Charles “Horse” Gillium

In an era when basketball players rarely reached six feet tall, Charles “Horse” Gillium towered over most of his teammates and opponents. Shown with Castle Five teammates Gus Slovonsky (left) and Billy Hood, Gillium palms two balls, a feat few players of his time could do.

Charles "Horse" Gillium
Charles “Horse” Gillium,with Gus Slovonsky (left) and Billy Hood (right)
Photo Courtesy, Lynn Slovonsky

A 1922 New Castle graduate, Gillium also played at Grove City College and for several professional teams – the Syracuse All Americans, Dayton Kellys, Toledo Redmen, New York Celtics and Cleveland Rosenblums. He died of tuberculosis at age 30.

Lawrence County Historical Society Sports Hall of Fame Inductee – 1987

Early Women’s Basketball

This girls’ basketball team of 1896 is properly dressed for the sport by the style of the times. We do not know the name of the team or any of the players.

Girls’ basketball team (1896)
Photo Courtesy of J. V. Lamb

THE HENNON FAMILY

L. Butler Hennon

When L. Butler Hennon was winning basketball games at tiny Wampum High School, his teams attracted not only nationwide curiosity but attention in the Soviet Union as well. Hennon coached from 1933 to 1971, the later years at Ellwood City. His teams won 620 games. Wampum teams won 16 section titles, three state championships, and a record setting 82 consecutive winning games. So accustomed was Wampum to winning that it only celebrated after WPIAL or state championships. Wampum also set a nationwide scoring record in 1959 with a 154-54 victory over Neshannock.

Wampum High School 1954-55 state championship team
Wampum High School 1954-55 state championship team.

Photo from left to right: Francis Bennett, Eugene Bennett, Joe Schnitski, Bob Mathews, Don Hennon, Coach Butler Hennon, John Melfi, John Grinnen, Eugene Swogger, Tom Galbreath, Gabby McMillan

Hennon adopted some unusual practice techniques, such as having his players wear galoshes, weighted jackets, and workmen’s gloves. Dribblers might be half-blinded by taped glasses. Hennon’s theory was that such handicaps in practice made things easier in the games. His methods were featured in a January 6, 1958 LIFE  magazine picture story (titled: Basketball Training Tricks Help High–Schoolers of Wampum, Pa. Swamp ’em), and later in a periodical in Russia where they were building an Olympic basketball program.
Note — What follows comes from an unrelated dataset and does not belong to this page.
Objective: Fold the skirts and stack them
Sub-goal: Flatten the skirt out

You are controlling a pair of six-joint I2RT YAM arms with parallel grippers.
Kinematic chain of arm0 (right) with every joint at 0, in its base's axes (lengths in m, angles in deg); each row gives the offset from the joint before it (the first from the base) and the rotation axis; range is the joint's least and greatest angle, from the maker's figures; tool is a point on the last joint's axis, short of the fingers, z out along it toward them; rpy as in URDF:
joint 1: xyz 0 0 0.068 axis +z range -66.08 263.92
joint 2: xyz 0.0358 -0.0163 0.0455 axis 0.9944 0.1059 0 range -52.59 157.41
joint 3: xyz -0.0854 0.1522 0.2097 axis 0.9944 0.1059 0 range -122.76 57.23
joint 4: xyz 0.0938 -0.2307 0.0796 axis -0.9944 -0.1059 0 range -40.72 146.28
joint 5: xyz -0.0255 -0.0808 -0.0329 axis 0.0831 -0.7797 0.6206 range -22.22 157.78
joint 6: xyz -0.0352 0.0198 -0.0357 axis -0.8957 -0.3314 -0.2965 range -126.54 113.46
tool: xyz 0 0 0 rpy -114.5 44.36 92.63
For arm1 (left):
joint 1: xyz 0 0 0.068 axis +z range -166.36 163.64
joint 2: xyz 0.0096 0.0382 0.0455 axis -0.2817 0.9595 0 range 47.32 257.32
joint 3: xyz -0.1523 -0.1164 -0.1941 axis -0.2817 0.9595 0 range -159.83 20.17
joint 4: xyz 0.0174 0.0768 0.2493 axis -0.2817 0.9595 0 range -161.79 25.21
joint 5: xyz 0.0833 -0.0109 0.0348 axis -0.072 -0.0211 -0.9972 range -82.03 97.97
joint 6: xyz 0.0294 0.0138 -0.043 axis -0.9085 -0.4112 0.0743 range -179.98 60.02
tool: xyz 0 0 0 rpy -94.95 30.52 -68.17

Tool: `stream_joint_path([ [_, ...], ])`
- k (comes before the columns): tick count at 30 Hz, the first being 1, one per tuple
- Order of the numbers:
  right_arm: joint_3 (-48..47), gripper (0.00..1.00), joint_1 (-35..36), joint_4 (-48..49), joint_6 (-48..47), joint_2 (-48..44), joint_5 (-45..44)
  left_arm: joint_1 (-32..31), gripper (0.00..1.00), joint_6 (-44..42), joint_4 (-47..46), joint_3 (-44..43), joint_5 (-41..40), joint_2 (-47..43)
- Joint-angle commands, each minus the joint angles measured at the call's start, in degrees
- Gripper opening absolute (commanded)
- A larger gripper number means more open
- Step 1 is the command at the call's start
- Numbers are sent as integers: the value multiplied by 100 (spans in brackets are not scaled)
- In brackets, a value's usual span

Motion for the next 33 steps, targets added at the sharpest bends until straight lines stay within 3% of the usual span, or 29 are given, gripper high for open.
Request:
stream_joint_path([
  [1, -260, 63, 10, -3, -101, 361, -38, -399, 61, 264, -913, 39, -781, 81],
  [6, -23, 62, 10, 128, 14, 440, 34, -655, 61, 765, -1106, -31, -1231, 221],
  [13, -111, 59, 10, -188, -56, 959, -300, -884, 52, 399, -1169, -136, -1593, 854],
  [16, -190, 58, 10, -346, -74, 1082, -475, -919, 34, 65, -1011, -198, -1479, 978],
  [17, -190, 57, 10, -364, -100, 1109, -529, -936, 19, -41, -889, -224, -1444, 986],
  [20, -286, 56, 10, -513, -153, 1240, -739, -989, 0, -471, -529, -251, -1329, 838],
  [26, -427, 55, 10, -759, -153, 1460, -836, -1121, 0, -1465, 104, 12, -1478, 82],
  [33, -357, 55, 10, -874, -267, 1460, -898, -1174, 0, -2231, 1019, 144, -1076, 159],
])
Lawrence County Historical Society Sports Hall of Fame Inductee – 1984

Don Hennon

Admirers who had watched him play muse about how much the three-point rule, which rewards long-distance shooting, would have benefited Don Hennon. He led Wampum to the first of its three state championships in 1955, when the team went 31-0 in its only undefeated season. He set a WPIAL, four-year scoring record (1951-55) of 2,376 points that endured until 1993.

At the University of Pittsburgh Hennon continued his high scoring and ball handling wizardry, and developed a hook shot to combat his taller opponents.

Don Hennon
Crop of page 85 of the 1959 Pitt student yearbook, the Owl.

Photo: The University of Pittsburgh Panthers basketball All-American Don Hennon drives around Duquesne University’s Bob Slobbodnik during a 71-56 Pitt victory in the Steel Bowl tournament on December 13, 1958.

In 1958, the country’s sportswriters and broadcasters selected him for the Associated Press All-American team (Consensus First Team), along with future NBA stars Wilt Chamberlain, Oscar Robertson, Elgin Baylor, and Guy Rogers.

Don Hennon passed up professional basketball to study medicine and is now a surgeon in Pittsburgh.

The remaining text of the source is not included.